The problem: Only the number is wanted: how many lines of the data contain "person"?

Material for this task:
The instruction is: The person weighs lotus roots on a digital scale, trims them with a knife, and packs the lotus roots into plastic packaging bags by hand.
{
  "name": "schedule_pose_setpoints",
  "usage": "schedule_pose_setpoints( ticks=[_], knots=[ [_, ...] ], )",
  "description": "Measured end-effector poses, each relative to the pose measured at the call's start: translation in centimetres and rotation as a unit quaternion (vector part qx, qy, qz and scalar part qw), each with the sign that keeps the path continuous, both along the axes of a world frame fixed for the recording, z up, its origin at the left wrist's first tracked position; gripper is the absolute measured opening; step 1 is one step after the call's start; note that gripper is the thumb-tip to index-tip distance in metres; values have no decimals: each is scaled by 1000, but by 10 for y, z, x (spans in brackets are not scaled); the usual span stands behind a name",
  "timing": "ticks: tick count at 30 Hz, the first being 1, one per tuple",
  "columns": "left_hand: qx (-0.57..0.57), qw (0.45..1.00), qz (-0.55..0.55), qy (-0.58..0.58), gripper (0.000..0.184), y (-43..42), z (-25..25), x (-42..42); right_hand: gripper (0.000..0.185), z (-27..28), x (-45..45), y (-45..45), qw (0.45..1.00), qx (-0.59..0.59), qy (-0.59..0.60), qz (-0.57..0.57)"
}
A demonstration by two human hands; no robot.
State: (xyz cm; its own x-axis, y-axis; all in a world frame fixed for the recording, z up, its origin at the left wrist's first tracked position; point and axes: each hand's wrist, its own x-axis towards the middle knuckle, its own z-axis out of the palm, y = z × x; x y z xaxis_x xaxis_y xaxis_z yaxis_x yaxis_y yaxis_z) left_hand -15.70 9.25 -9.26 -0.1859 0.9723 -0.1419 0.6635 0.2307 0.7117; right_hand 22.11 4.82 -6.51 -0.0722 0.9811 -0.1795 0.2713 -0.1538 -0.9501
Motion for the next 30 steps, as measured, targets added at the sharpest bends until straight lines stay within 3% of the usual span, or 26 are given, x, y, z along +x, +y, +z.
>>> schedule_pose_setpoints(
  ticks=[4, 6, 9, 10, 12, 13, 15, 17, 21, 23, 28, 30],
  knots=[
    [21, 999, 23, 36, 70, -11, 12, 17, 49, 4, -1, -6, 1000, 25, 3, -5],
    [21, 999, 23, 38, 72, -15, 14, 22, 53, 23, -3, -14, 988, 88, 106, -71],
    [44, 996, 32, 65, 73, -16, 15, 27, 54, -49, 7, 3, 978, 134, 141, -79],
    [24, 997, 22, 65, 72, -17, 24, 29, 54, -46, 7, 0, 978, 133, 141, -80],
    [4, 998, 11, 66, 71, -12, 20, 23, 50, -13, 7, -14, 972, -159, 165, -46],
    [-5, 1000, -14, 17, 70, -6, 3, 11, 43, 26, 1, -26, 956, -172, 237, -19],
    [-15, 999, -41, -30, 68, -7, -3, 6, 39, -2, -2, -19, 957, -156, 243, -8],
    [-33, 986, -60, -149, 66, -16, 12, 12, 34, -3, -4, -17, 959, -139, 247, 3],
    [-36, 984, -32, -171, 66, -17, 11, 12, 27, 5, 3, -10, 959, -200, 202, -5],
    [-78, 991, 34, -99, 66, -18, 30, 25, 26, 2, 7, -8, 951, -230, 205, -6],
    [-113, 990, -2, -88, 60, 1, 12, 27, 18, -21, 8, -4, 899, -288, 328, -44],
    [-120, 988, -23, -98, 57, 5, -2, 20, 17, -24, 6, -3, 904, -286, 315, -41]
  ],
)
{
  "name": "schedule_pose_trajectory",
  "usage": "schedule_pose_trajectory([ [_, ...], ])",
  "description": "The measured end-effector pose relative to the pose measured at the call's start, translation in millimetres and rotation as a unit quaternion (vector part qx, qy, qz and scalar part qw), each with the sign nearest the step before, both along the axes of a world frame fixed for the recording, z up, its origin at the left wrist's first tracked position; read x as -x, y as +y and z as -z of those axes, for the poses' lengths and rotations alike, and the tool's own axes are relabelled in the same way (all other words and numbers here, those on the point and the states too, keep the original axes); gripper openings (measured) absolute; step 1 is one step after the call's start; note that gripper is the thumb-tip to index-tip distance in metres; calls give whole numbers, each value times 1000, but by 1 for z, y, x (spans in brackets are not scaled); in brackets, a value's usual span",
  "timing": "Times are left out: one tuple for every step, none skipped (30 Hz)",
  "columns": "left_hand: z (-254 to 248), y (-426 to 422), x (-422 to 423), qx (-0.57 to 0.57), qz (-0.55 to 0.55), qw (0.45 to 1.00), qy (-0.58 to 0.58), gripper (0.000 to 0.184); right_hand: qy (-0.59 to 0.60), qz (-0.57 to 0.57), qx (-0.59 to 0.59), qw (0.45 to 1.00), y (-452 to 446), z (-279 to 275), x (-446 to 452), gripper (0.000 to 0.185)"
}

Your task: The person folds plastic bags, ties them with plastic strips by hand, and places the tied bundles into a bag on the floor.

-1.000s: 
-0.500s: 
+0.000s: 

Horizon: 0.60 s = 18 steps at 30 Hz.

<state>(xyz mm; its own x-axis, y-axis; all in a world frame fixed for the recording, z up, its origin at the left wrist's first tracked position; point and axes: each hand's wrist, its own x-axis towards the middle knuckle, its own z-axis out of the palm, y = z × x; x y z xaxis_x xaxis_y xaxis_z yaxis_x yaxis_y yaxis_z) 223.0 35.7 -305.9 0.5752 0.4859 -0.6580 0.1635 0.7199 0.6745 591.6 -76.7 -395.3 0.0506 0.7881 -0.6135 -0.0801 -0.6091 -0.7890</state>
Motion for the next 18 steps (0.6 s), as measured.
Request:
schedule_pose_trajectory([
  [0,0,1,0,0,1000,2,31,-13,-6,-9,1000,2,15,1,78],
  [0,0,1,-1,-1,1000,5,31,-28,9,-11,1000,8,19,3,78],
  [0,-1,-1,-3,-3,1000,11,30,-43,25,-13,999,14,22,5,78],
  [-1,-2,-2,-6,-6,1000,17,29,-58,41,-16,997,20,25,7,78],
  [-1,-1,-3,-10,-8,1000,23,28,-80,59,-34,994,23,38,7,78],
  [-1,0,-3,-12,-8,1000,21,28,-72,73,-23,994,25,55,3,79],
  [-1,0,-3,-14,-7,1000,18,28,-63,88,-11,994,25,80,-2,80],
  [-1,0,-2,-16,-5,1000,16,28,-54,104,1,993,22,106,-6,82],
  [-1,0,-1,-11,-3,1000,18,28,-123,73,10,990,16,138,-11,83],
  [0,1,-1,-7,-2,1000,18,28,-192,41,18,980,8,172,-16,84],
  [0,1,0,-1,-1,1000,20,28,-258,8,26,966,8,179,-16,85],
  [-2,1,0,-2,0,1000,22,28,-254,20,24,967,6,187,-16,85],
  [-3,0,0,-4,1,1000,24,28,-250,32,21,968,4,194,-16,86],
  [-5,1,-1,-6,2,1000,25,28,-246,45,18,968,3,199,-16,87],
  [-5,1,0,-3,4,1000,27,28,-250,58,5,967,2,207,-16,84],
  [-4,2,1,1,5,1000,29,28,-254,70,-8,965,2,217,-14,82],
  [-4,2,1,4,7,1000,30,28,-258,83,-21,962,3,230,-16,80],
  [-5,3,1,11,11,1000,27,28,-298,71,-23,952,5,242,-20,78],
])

Problem solution: 2